-->

KMWorld 2024 Is Nov. 18-21 in Washington, DC. Register now for Super Early Bird Savings!

Search for the Integrated Enterprise

Enterprise Content Management (ECM) represents a critical new stage in the advance of the information age. In a marketplace largely driven by the innovations of emerging products and solutions, ECM is much more than the next must-have answer to today's business problems. Rather, it is both a strategy and the underlying technologies that help businesses transform their content into competitive advantage.

Giving Structure to Unstructured Content

Powerful search and retrieval is a fundamental and vital element of any successful ECM strategy. The true value of search and retrieval tools lies not in their ability to simply full-text index vast quantities of unstructured content, but rather in their ability to provide structure to that content through capabilities such as auto-classification and recommendations.

The quantity of unstructured data is rising exponentially in most organizations. Individual productivity tools, such as word processing systems, graphic design tools and e-mail, have created an explosion of unstructured content that must be managed, secured and maintained. As more and more of the value of an organization lies in its unstructured content, it becomes even more mission-critical to guide users to the content that they need to do their jobs quickly, accurately and securely.

The strength of an ECM system is that it enables organizations to develop targeted solutions to solve a wide range of business problems—from reducing the costs of processing financial transactions, to managing the exponential growth of corporate e-mail, from ensuring that the company is managed according to industry standards and regulations, to bridging the gap between users and sources of information.

To support this vast array of requirements, ECM systems must be assembled on a common framework of services for working with users, information and the processes that connect them. Today's distributed enterprise demands an integrated approach that provides consolidated control and secure sharing of content.

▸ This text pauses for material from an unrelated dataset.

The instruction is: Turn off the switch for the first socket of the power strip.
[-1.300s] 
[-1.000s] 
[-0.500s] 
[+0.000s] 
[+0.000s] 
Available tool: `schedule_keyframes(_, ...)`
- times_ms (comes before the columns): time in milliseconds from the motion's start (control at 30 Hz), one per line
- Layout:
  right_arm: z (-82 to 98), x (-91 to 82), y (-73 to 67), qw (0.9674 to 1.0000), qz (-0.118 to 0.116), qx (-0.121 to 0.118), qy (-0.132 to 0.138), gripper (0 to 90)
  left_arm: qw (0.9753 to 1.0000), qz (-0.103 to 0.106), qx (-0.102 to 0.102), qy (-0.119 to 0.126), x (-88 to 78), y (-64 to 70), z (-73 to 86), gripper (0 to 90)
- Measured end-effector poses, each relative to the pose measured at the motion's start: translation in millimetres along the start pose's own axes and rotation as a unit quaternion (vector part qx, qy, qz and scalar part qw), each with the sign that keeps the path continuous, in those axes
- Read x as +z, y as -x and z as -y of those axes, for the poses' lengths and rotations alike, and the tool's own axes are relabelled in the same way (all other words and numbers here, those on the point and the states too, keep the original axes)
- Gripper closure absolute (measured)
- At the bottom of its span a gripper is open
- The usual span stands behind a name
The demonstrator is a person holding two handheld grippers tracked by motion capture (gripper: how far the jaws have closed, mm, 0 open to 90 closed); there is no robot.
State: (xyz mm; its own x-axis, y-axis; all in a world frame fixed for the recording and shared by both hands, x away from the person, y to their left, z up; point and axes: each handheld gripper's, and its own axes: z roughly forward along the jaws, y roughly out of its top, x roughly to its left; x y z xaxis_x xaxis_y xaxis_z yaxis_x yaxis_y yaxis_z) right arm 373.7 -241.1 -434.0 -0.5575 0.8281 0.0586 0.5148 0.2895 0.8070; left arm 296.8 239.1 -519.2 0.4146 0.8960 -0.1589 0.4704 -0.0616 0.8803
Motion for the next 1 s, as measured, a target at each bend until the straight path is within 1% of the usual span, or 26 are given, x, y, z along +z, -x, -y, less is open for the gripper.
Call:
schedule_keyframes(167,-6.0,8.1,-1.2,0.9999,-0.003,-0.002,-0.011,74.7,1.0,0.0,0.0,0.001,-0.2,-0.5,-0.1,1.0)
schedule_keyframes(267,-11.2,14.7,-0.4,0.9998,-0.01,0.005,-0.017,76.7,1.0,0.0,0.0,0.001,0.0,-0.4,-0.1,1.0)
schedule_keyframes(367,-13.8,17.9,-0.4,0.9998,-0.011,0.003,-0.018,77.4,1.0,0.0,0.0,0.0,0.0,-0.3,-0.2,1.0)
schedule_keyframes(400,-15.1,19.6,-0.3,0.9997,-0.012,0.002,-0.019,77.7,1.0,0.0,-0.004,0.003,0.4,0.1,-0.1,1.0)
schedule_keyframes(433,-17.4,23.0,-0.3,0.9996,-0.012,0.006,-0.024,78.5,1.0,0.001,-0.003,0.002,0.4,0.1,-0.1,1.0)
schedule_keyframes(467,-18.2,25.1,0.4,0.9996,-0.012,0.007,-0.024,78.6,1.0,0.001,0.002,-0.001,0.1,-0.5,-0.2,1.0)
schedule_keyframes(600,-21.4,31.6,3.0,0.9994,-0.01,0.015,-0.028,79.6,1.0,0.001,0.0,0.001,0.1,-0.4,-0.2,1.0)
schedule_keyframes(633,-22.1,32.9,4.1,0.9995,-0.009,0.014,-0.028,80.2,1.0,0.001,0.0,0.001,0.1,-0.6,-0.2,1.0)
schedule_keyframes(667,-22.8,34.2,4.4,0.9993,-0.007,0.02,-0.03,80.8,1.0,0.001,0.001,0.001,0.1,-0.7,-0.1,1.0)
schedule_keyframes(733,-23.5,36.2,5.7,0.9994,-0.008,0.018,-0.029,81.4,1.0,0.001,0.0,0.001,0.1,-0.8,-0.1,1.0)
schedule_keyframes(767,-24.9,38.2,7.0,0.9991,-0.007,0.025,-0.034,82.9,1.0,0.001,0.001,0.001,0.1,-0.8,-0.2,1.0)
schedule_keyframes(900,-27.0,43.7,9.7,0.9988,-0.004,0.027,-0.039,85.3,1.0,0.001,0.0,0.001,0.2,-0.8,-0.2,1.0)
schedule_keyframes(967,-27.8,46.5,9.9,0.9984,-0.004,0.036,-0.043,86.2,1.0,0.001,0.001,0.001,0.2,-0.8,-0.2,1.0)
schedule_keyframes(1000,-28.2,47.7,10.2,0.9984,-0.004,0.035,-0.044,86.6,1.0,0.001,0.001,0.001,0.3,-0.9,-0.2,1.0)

The emergence and domination of the Internet as a tool for sharing information has shaped the way in which people work with content. Perhaps the most fundamental means by which organizations can ensure that the appropriate users can interact with the necessary content is through an integrated search service. Unlike Web search engines, however, which typically are only required to index HTML pages and the occasional Microsoft Office and PDF document, ECM search services need to be able to index the broad range of documents and file types used across the enterprise—from invoices, records, and contracts to e-mails, spreadsheets, design specifications and engineering documents—and they need to do it securely and reliably.

Search as a Part of an SOA

For the ECM system to be a truly integrated content management solution, it must be able to provide consolidated access to all of its information. As part of a service-oriented architecture (SOA), the ECM search service creates a full-text index of all of the documents and other objects stored in all of the organization's content repositories. A single query can be broadcast across the corporate intranet, the corporate Web site, a partner extranet, the ERP database, content repositories from multiple vendors and even across e-mail content archived in storage hardware. The user only needs to submit a single request, and doesn't need to log into each and every one of these information stores to query its content.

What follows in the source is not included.